RAG – Retrieval-Augmented Generation
- Simple truth
LLMs do not know your company data
- An LLM knows what it was trained on (internet + books till cutoff date)
- when we ask:
what is our company's leave policy
- Then LLM will either
- Guess (Hallucinate)
- Or say I don’t know
- This is unacceptable in enterprises
- Enter RAG – Retrieval-Augmented Generation
RAG = search + LLM
- Rather than asking the LLM to remember everything we retrieve the right information first and ask the LLM to generate an answer from it.
-
On a larger note we have 3 stages
- Retrieve relevant content
- Augment the prompt with that content
- Generate the final answer
-
Example RAGS
- Education:
- Chat with text books
- Ask doubts from PDFs
- Enterprises:
- HR Policy assistant
- Internal wiki chatbot
- Compliance assistant
- Operations:
- Chat with logs
- Codebase Q&A
- API Documentation assitant
- Education:
Components of a RAG System
- Building a RAG system comprises of multiple interconnected components
- Retriever: retrieves the content from knowledge sources based on natural language query
- Generator: Synthesizes responses via LLMs
- Knowledge Sources: This is your private data
- Vector store (Pinecone, FIASS …)
- document DB
- APIs
- Pipeline (Orchestrator): This is workflow
Step by Step RAG Flow
1. Document Ingestion (Offline step)
- We start with documents
- PDFs
- Word files
- Markdown
- HTML
- Database records
- These documents are
- split into chunks (small pieces of text)
- Each chunk is converted into a vector embedding
- stored in vector database
2. Embedding
- An embedding is a numerical representation fo text meaning which allows semantic search not keyword search.

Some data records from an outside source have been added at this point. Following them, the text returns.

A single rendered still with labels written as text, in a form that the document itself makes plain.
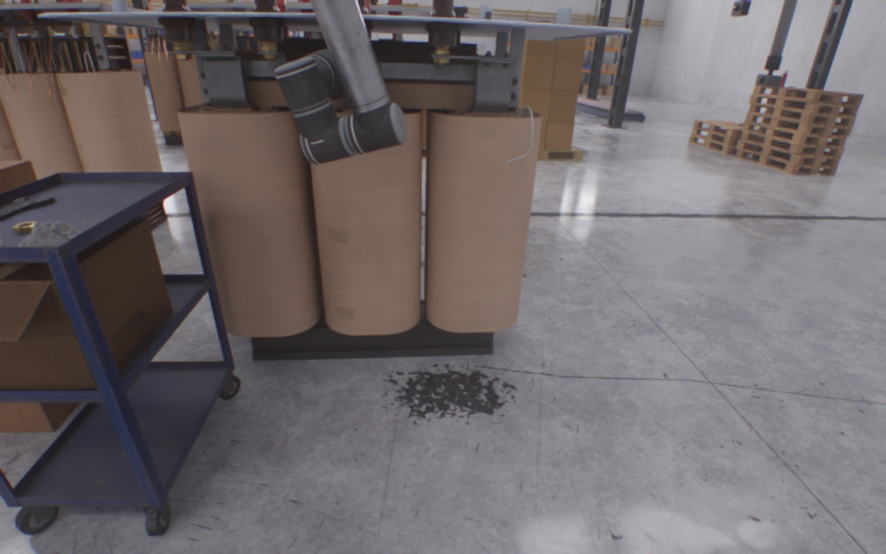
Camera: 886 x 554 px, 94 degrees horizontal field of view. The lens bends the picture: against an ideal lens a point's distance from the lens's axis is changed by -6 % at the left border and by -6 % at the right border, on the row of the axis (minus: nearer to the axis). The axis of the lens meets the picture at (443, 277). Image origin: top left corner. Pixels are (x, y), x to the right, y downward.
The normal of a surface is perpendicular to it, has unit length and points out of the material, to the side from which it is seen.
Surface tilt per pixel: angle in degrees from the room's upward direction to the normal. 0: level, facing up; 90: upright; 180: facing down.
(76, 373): 90
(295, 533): 0
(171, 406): 0
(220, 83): 90
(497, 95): 90
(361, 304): 90
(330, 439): 0
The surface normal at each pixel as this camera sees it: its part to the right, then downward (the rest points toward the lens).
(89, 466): 0.04, -0.90
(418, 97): 0.09, 0.45
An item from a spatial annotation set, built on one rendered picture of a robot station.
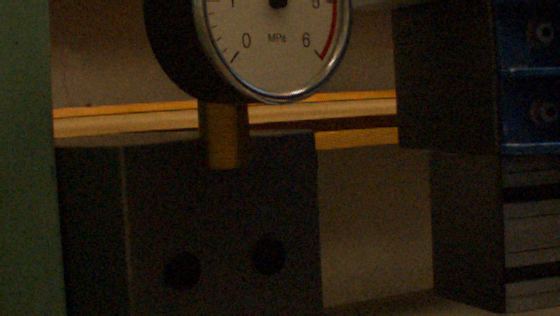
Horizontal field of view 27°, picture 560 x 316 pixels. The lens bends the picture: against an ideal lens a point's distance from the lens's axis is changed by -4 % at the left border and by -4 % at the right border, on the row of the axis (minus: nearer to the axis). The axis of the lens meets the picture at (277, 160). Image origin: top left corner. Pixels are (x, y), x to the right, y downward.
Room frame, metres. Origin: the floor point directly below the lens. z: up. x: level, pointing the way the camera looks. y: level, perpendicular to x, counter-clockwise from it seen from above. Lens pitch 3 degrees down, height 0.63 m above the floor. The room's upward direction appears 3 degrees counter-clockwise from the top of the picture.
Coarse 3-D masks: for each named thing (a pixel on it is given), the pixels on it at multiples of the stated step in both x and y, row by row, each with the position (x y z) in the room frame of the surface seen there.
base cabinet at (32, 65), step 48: (0, 0) 0.37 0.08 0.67; (0, 48) 0.37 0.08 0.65; (48, 48) 0.38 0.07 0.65; (0, 96) 0.37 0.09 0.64; (48, 96) 0.38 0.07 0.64; (0, 144) 0.36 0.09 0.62; (48, 144) 0.38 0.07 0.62; (0, 192) 0.36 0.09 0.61; (48, 192) 0.38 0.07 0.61; (0, 240) 0.36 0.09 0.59; (48, 240) 0.38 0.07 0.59; (0, 288) 0.36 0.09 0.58; (48, 288) 0.37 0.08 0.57
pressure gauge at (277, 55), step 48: (144, 0) 0.36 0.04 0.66; (192, 0) 0.34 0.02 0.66; (240, 0) 0.35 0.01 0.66; (288, 0) 0.36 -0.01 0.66; (336, 0) 0.38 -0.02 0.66; (192, 48) 0.35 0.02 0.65; (240, 48) 0.35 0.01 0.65; (288, 48) 0.36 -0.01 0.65; (336, 48) 0.37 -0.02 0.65; (192, 96) 0.37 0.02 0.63; (240, 96) 0.35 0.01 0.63; (288, 96) 0.36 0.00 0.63; (240, 144) 0.37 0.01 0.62
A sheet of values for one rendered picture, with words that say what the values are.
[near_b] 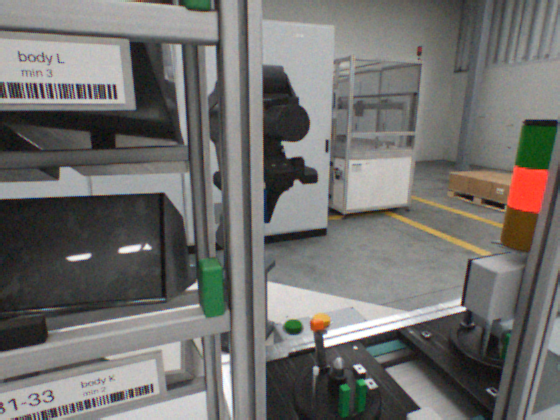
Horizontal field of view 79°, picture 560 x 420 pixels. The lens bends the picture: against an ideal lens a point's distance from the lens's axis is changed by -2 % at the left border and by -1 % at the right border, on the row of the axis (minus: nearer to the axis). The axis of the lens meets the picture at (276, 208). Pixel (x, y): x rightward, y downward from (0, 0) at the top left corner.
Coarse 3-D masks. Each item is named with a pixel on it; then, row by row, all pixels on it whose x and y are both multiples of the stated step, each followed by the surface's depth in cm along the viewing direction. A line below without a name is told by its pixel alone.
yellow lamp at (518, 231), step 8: (512, 208) 42; (512, 216) 42; (520, 216) 41; (528, 216) 41; (536, 216) 40; (504, 224) 44; (512, 224) 42; (520, 224) 42; (528, 224) 41; (504, 232) 44; (512, 232) 42; (520, 232) 42; (528, 232) 41; (504, 240) 44; (512, 240) 43; (520, 240) 42; (528, 240) 41; (512, 248) 43; (520, 248) 42; (528, 248) 42
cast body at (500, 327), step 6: (474, 318) 67; (480, 318) 66; (498, 318) 62; (504, 318) 62; (510, 318) 63; (480, 324) 66; (492, 324) 63; (498, 324) 62; (504, 324) 62; (510, 324) 62; (492, 330) 64; (498, 330) 62; (504, 330) 62; (510, 330) 62; (498, 336) 62
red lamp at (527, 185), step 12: (516, 168) 42; (516, 180) 41; (528, 180) 40; (540, 180) 39; (516, 192) 42; (528, 192) 40; (540, 192) 40; (516, 204) 42; (528, 204) 41; (540, 204) 40
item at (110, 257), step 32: (0, 224) 22; (32, 224) 22; (64, 224) 22; (96, 224) 22; (128, 224) 23; (160, 224) 23; (0, 256) 21; (32, 256) 22; (64, 256) 22; (96, 256) 22; (128, 256) 22; (160, 256) 23; (0, 288) 21; (32, 288) 21; (64, 288) 22; (96, 288) 22; (128, 288) 22; (160, 288) 22
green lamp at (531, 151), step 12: (528, 132) 40; (540, 132) 38; (552, 132) 38; (528, 144) 40; (540, 144) 39; (552, 144) 38; (516, 156) 42; (528, 156) 40; (540, 156) 39; (528, 168) 40; (540, 168) 39

3. Vector Database (Semantic search engine)
- Stores the embeddings
- Given a question -> Finds top-K most relevant chunks
4. Query Time
- When user asks
- The system
- converts the question into an embedding
- searches the vector DB
- retrieves the relevant chunks
- Injects them into LLM Prompt
5. Augmented Prompt
- Instead of asking
user: how many leaves can i take per yearwe ask
system:
Answer ONLY using the provided contenxt
Context:
- Employees are entitled to 24 paid leaves per year
- Unused leaves can be carried forward up to 12 days
Question:
How many leaves can I take per year?
- Now the LLM is
- Grounded
- Accurate
- Auditable
6. Generation
- LLM now
- Reads the retrieved content
- Generates a human-friendly answer
- Does not invent facts (hallicunate)